**Exercise brief:**
What you give back should be exactly the lines from the one with "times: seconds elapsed" through the end of the data, without the pictures.

**Material provided:**
★ ★ ★ ★

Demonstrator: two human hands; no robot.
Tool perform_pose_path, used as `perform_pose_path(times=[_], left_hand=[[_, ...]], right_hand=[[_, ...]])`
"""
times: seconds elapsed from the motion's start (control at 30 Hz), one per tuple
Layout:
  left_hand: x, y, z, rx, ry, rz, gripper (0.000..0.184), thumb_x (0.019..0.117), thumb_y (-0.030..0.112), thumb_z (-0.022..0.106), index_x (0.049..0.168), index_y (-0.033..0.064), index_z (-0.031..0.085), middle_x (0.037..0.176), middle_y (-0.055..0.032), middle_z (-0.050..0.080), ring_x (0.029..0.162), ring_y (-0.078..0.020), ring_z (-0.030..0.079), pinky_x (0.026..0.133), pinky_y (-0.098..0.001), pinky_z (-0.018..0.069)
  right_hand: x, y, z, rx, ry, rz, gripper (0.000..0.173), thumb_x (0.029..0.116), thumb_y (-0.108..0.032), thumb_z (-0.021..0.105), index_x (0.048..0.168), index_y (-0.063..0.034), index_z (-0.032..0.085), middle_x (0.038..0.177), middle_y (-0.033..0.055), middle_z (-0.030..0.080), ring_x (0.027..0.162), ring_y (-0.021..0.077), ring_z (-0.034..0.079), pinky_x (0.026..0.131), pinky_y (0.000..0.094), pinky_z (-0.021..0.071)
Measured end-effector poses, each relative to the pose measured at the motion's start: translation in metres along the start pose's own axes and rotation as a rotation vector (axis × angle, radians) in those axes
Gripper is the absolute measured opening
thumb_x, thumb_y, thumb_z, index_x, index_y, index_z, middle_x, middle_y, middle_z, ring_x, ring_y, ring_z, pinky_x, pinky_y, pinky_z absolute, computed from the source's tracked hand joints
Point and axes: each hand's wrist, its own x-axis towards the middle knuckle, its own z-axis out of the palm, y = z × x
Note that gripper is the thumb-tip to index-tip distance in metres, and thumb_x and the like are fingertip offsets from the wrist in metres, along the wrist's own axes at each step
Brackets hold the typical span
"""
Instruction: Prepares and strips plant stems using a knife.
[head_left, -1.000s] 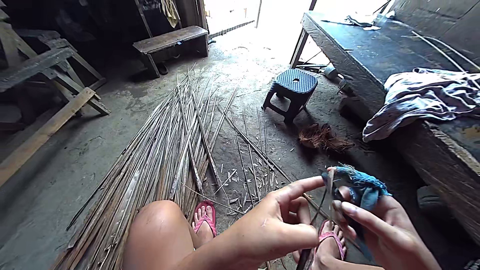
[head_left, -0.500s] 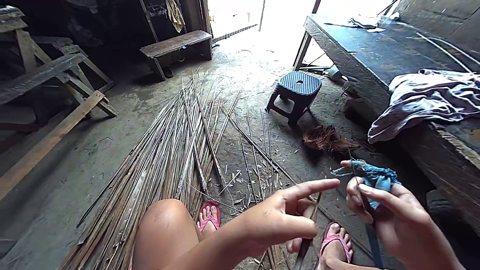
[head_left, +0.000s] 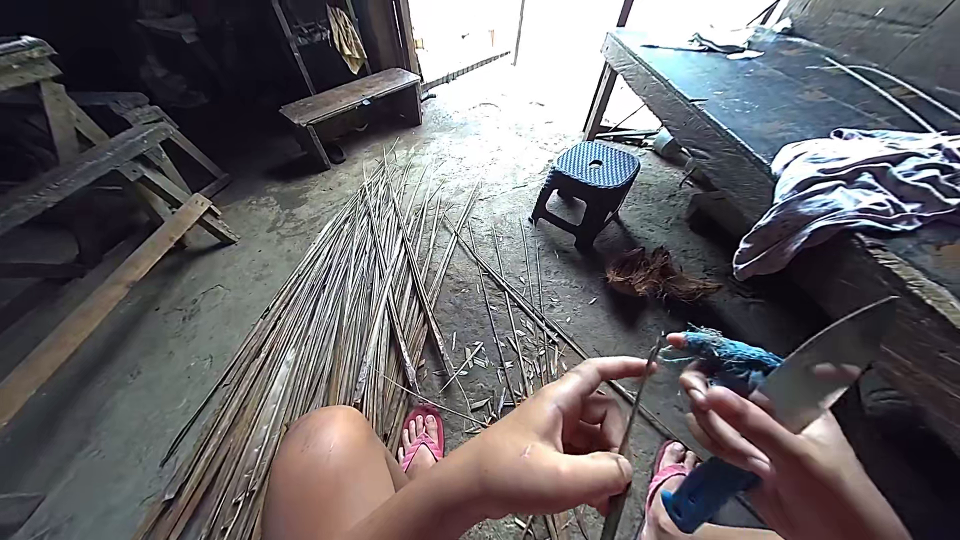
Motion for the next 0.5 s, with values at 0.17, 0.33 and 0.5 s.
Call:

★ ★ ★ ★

**Result of the exercise:**
times: seconds elapsed from the motion's start (control at 30 Hz), one per tuple
Layout:
  left_hand: x, y, z, rx, ry, rz, gripper (0.000..0.184), thumb_x (0.019..0.117), thumb_y (-0.030..0.112), thumb_z (-0.022..0.106), index_x (0.049..0.168), index_y (-0.033..0.064), index_z (-0.031..0.085), middle_x (0.037..0.176), middle_y (-0.055..0.032), middle_z (-0.050..0.080), ring_x (0.029..0.162), ring_y (-0.078..0.020), ring_z (-0.030..0.079), pinky_x (0.026..0.133), pinky_y (-0.098..0.001), pinky_z (-0.018..0.069)
  right_hand: x, y, z, rx, ry, rz, gripper (0.000..0.173), thumb_x (0.029..0.116), thumb_y (-0.108..0.032), thumb_z (-0.021..0.105), index_x (0.048..0.168), index_y (-0.063..0.034), index_z (-0.032..0.085), middle_x (0.038..0.177), middle_y (-0.033..0.055), middle_z (-0.030..0.080), ring_x (0.027..0.162), ring_y (-0.021..0.077), ring_z (-0.034..0.079), pinky_x (0.026..0.131), pinky_y (0.000..0.094), pinky_z (-0.021..0.071)
Measured end-effector poses, each relative to the pose measured at the motion's start: translation in metres along the start pose's own axes and rotation as a rotation vector (axis × angle, radians) in those axes
Gripper is the absolute measured opening
thumb_x, thumb_y, thumb_z, index_x, index_y, index_z, middle_x, middle_y, middle_z, ring_x, ring_y, ring_z, pinky_x, pinky_y, pinky_z absolute, computed from the source's tracked hand joints
Point and axes: each hand's wrist, its own x-axis towards the middle knuckle, its own z-axis out of the palm, y = z × x
Note that gripper is the thumb-tip to index-tip distance in metres, and thumb_x and the like are fingertip offsets from the wrist in metres, along the wrist's own axes at each step
Brackets hold the typical span
"""
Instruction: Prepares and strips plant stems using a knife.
[head_left, -1.000s] 
[head_left, -0.500s] 
[head_left, +0.000s] 
Motion for the next 0.5 s, with values at 0.17, 0.33 and 0.5 s.
Call:

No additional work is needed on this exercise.